**REQUIRED ACTION:** Wherever a line below holds the word "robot", copy that line.

════════════════

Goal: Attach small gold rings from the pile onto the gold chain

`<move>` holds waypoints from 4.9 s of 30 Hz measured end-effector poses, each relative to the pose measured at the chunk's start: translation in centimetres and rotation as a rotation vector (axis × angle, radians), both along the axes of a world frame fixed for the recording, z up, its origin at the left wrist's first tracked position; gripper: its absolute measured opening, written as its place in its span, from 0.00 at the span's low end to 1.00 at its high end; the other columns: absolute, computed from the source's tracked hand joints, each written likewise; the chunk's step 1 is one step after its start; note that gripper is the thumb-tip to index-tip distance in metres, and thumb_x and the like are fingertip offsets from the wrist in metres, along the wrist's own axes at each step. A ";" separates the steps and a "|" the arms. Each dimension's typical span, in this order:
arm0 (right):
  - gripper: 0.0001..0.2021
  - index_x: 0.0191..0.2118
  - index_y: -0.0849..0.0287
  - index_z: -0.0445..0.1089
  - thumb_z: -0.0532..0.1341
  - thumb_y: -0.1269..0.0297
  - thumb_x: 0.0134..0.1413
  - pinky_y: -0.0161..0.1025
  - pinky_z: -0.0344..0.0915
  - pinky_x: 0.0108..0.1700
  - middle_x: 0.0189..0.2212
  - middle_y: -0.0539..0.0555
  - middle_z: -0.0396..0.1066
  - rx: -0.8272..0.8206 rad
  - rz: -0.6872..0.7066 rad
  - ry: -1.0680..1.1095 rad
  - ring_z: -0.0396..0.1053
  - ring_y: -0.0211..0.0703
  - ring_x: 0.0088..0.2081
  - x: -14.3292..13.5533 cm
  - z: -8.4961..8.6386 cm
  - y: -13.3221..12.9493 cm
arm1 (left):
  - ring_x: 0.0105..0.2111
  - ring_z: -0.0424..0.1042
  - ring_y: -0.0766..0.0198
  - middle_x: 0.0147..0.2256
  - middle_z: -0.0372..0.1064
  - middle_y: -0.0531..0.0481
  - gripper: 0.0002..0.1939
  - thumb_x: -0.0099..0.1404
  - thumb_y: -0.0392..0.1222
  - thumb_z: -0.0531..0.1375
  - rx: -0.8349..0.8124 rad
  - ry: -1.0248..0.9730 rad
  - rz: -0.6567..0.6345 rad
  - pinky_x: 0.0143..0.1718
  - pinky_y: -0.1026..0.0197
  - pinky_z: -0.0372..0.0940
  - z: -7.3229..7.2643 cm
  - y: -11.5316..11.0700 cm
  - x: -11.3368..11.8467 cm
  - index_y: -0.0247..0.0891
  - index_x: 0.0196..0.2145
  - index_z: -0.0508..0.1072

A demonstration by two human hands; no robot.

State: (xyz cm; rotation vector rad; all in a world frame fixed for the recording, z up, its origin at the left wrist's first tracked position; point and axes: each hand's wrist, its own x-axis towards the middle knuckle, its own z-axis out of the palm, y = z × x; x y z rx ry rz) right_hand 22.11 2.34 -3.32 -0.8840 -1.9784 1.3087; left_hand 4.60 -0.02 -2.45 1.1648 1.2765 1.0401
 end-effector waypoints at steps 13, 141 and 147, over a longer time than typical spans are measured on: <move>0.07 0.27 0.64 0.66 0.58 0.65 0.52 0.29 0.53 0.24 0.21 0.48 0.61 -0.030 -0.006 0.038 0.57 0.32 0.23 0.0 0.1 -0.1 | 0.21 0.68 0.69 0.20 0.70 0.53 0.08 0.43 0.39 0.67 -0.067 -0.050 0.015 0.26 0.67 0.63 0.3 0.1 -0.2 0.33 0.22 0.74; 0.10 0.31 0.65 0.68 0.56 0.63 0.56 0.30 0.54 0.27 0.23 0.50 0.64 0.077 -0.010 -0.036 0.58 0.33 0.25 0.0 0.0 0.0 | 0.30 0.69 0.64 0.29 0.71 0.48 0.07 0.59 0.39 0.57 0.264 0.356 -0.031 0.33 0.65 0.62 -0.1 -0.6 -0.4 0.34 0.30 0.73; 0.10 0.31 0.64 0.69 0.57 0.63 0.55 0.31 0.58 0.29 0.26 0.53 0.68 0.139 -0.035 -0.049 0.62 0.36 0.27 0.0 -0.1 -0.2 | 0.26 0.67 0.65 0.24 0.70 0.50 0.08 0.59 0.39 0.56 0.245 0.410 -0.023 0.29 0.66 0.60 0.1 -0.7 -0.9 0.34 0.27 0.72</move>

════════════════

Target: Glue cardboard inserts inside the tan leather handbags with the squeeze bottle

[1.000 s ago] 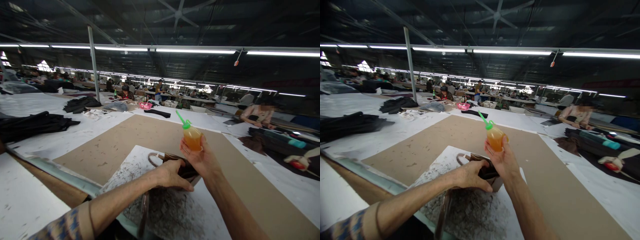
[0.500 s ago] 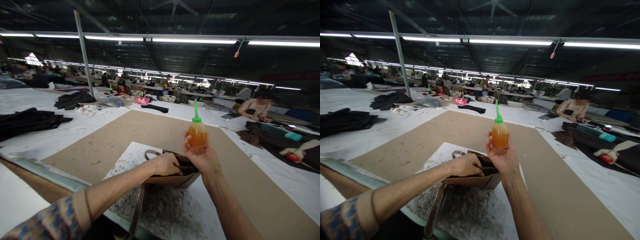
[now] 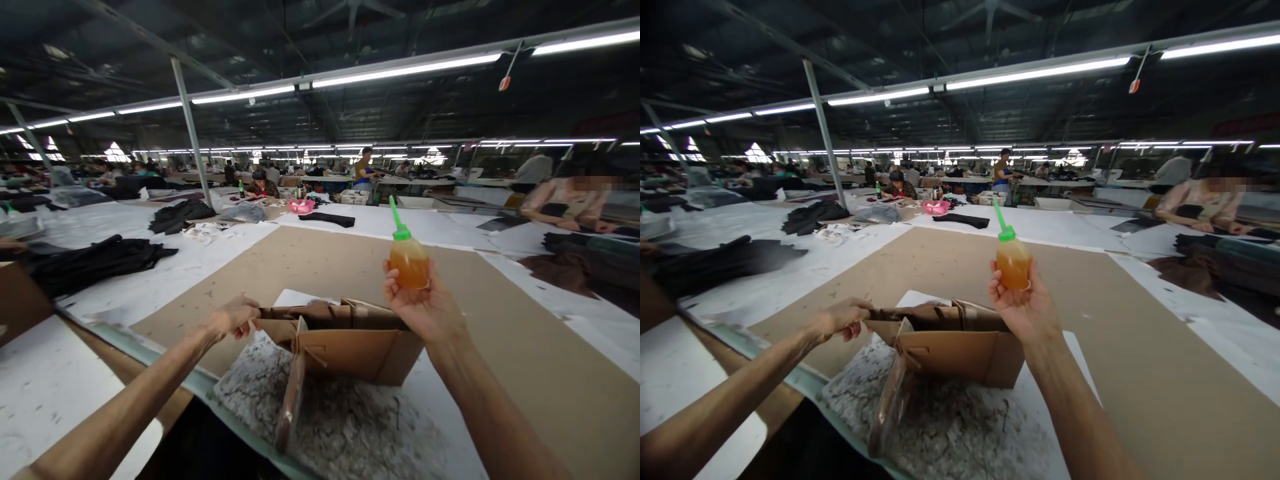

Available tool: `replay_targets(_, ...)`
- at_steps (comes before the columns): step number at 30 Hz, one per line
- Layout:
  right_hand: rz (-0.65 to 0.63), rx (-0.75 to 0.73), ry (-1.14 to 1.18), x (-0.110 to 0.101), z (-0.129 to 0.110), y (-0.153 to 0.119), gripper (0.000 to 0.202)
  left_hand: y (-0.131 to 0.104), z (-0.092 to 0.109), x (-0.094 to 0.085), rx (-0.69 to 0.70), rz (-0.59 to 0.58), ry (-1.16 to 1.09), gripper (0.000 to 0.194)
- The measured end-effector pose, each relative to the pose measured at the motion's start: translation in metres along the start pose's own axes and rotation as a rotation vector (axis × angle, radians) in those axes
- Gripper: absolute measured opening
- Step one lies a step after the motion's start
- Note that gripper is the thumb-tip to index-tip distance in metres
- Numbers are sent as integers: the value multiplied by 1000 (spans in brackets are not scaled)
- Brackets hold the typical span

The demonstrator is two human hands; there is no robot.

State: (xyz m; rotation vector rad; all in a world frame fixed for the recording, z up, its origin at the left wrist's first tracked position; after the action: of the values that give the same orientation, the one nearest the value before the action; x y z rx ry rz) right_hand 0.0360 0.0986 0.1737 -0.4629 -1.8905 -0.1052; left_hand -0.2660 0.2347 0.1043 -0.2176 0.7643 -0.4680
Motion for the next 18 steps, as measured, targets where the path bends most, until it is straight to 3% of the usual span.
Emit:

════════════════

**OUTPUT OF THE EXERCISE:**
A demonstration by two human hands; no robot.
The demonstrator is two human hands; there is no robot.

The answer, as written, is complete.